■ **WHAT IS EXPECTED**
For this exercise, print all of the data exactly as given.

BEGIN

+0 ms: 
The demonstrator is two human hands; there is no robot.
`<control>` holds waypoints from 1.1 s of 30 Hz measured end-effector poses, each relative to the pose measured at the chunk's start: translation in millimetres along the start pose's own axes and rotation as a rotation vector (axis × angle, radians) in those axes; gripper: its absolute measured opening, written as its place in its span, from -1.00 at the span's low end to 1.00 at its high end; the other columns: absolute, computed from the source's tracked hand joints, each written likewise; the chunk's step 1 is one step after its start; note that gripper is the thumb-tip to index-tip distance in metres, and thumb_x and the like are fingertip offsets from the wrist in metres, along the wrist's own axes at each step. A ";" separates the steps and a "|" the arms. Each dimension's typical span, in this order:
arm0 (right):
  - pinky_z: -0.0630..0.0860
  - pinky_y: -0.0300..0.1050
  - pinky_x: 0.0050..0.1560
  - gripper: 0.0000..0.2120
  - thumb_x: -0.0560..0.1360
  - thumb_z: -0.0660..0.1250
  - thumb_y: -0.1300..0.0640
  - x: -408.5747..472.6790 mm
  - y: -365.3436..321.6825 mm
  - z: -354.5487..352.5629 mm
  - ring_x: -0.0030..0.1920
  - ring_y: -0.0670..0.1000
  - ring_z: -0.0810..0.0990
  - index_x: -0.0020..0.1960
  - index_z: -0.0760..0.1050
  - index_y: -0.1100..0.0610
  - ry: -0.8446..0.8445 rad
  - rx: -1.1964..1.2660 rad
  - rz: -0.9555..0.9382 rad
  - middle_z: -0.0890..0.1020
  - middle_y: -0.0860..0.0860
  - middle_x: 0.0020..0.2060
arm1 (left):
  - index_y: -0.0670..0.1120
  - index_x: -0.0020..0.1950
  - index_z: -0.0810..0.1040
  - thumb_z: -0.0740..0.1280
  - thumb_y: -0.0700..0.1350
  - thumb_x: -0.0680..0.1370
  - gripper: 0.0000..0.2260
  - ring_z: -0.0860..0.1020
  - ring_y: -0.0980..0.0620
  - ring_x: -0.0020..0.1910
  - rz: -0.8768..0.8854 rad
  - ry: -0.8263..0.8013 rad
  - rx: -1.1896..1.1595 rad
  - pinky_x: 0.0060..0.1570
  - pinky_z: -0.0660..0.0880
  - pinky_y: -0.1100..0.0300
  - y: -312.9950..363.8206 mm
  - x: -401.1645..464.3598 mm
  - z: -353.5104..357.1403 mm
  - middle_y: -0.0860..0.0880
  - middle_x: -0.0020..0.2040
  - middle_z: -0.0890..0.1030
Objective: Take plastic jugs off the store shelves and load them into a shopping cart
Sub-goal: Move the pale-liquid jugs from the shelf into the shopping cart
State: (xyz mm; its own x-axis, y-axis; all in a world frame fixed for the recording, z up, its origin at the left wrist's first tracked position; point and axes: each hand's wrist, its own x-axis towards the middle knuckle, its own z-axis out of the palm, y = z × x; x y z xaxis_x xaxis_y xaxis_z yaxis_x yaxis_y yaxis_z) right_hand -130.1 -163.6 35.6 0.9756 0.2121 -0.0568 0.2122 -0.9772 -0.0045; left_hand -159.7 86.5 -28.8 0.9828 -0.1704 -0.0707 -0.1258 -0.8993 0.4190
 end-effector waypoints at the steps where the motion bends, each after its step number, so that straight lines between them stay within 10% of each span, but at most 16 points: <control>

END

■ **REPLY**
+0 ms: 
The demonstrator is two human hands; there is no robot.
`<control>` holds waypoints from 1.1 s of 30 Hz measured end-effector poses, each relative to the pose measured at the chunk's start: translation in millimetres along the start pose's own axes and rotation as a rotation vector (axis × angle, radians) in those axes; gripper: its absolute measured opening, written as its place in its span, from -1.00 at the span's low end to 1.00 at its high end; the other columns: absolute, computed from the source's tracked hand joints, each written likewise; the chunk's step 1 is one step after its start; note that gripper is the thumb-tip to index-tip distance in metres, and thumb_x and the like are fingertip offsets from the wrist in metres, along the wrist's own axes at each step. A ";" separates the steps and a "|" the arms. Each dimension's typical span, in this order:
arm0 (right):
  - pinky_z: -0.0630..0.0860
  - pinky_y: -0.0300..0.1050
  - pinky_x: 0.0050..0.1560
  - gripper: 0.0000..0.2120
  - thumb_x: -0.0560..0.1360
  - thumb_z: -0.0660..0.1250
  - thumb_y: -0.1300..0.0640
  - x: -408.5747..472.6790 mm
  - y: -365.3436..321.6825 mm
  - z: -354.5487..352.5629 mm
  - ring_x: -0.0030..0.1920
  - ring_y: -0.0670..0.1000
  - ring_z: -0.0810..0.0990
  - index_x: -0.0020..0.1960
  - index_z: -0.0760..0.1050
  - index_y: -0.1100..0.0610
  - ry: -0.8446..0.8445 rad
  - rx: -1.1964..1.2660 rad
  - rz: -0.9555..0.9382 rad
  - middle_z: -0.0890..0.1020
  - middle_y: -0.0860..0.0860
  - middle_x: 0.0020..0.2060
arm1 (left):
  - index_y: -0.0670..0.1120
  - index_x: -0.0020..0.1950
  - index_z: -0.0810..0.1040
  - thumb_z: -0.0740..0.1280
  - thumb_y: -0.0700..0.1350
  - thumb_x: -0.0680..0.1370
  - gripper: 0.0000..0.2260
  - ring_z: -0.0860..0.1020
  - ring_y: -0.0980..0.0620
  - ring_x: -0.0020..0.1910
  - rz: -0.8768..0.8854 rad
  - ry: -0.8263..0.8013 rad
  - rx: -1.1896..1.1595 rad
  - pinky_x: 0.0060..0.1570
  - pinky_z: -0.0660..0.0880
  - pinky_y: -0.1100..0.0300
  - y: -312.9950..363.8206 mm
  - x: -401.1645..464.3598 mm
  - z: -353.5104..357.1403 mm
  - middle_y: -0.0860..0.0880
  - middle_x: -0.0020..0.2040
  - middle_z: -0.0890..0.1030
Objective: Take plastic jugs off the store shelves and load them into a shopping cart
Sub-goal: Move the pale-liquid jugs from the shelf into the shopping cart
State: (xyz mm; its own x-axis, y-axis; all in a world frame fixed for the recording, z up, its origin at the left wrist's first tracked position; point and axes: each hand's wrist, its own x-axis towards the middle knuckle, its own z-axis out of the palm, y = z × x; x y z xaxis_x xaxis_y xaxis_z yaxis_x yaxis_y yaxis_z) right_hand -130.1 -163.6 35.6 0.9756 0.2121 -0.0568 0.2122 -0.9772 -0.0045; left_hand -159.7 86.5 -28.8 0.9828 -0.1704 -0.0707 -0.1258 -0.8993 0.4190
 end-effector waypoints at the steps where the motion bends, each after its step number, so that straight lines between them stay within 10% of each span, but at most 16 points: <control>

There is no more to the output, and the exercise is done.